You get the idea. It’s all about money, fear, ego, or some combination of these. My rejoinders (internal to my own mind, not articulated) might seem blunt, but do remember that blunt is part of the benefit. If they don’t want that, I get it, and I accept. We can both move on.

The reality is that most people put weeks, months, or years into a book from which they hope to make money, yet rarely choose the full benefits of professional feedback.

Most such books are lost in the sea of mediocrity. They didn’t have to be.

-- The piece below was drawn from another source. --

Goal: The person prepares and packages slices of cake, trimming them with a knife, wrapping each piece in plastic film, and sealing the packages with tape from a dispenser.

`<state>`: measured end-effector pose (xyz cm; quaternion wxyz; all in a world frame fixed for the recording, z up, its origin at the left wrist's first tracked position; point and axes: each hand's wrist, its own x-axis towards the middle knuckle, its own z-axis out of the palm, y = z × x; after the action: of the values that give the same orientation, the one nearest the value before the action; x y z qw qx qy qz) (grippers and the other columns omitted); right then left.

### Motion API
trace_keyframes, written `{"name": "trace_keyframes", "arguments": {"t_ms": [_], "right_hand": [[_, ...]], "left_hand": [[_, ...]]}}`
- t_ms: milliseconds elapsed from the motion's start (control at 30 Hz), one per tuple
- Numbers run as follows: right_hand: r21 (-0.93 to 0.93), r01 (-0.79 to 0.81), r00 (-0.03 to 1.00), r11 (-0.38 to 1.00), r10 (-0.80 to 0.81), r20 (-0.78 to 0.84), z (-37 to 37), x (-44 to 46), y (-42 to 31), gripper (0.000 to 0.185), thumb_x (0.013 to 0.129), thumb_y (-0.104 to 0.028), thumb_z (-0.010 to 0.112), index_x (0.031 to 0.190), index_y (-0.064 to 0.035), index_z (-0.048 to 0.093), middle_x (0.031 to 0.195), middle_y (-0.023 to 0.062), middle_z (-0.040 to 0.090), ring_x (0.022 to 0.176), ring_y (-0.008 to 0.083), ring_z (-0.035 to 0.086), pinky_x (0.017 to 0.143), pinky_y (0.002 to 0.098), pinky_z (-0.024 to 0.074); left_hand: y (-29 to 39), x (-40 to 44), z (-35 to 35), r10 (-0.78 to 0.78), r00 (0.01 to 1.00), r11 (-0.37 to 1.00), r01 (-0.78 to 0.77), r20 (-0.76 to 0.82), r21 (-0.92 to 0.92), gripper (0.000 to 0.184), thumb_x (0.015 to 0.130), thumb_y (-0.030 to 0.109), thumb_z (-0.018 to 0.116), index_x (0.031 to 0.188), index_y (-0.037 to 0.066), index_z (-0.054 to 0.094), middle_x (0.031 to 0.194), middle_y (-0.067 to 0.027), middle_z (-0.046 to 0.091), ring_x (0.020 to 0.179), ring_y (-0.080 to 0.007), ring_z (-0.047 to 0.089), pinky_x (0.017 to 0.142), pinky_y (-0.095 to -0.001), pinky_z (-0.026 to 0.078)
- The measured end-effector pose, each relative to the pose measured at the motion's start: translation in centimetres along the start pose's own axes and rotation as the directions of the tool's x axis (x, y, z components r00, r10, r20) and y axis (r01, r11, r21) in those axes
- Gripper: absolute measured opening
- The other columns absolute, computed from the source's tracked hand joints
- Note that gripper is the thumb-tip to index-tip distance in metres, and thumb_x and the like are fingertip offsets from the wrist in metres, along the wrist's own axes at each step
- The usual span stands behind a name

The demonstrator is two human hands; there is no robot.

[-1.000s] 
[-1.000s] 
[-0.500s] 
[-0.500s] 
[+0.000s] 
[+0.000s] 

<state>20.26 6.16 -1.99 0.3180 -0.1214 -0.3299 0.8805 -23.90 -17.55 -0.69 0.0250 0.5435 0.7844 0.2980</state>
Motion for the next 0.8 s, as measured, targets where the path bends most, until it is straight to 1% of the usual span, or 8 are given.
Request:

Editorial Maverick: forgetting how not to know

It’s a problem in some non-fiction, but it’s endemic in fiction. It is worse in semi-autobiographical fiction, because the au “experienced” the events and “saw” the places and people. The same effect occurs when the au has been working on the story (in mind, on paper, on computer, wherever) for a very long time. They “know” all of it so well that they can’t get back to where the reader will be: knowing none of it until told.

While it’d be great if authors learned how to overcome this, most will never make the effort. As long as they are working on details they lived, or might as well have lived given how long they’ve been crafting the story, they will “know.” The best way I can think of to un-know is what I call the readercam: the focus position of the reader’s view. Decide where the readercam is on this scene, and think about how much of it must be described to help your mom understand it over the phone. I can tell them to do that until I’m winded, though, and few ever will.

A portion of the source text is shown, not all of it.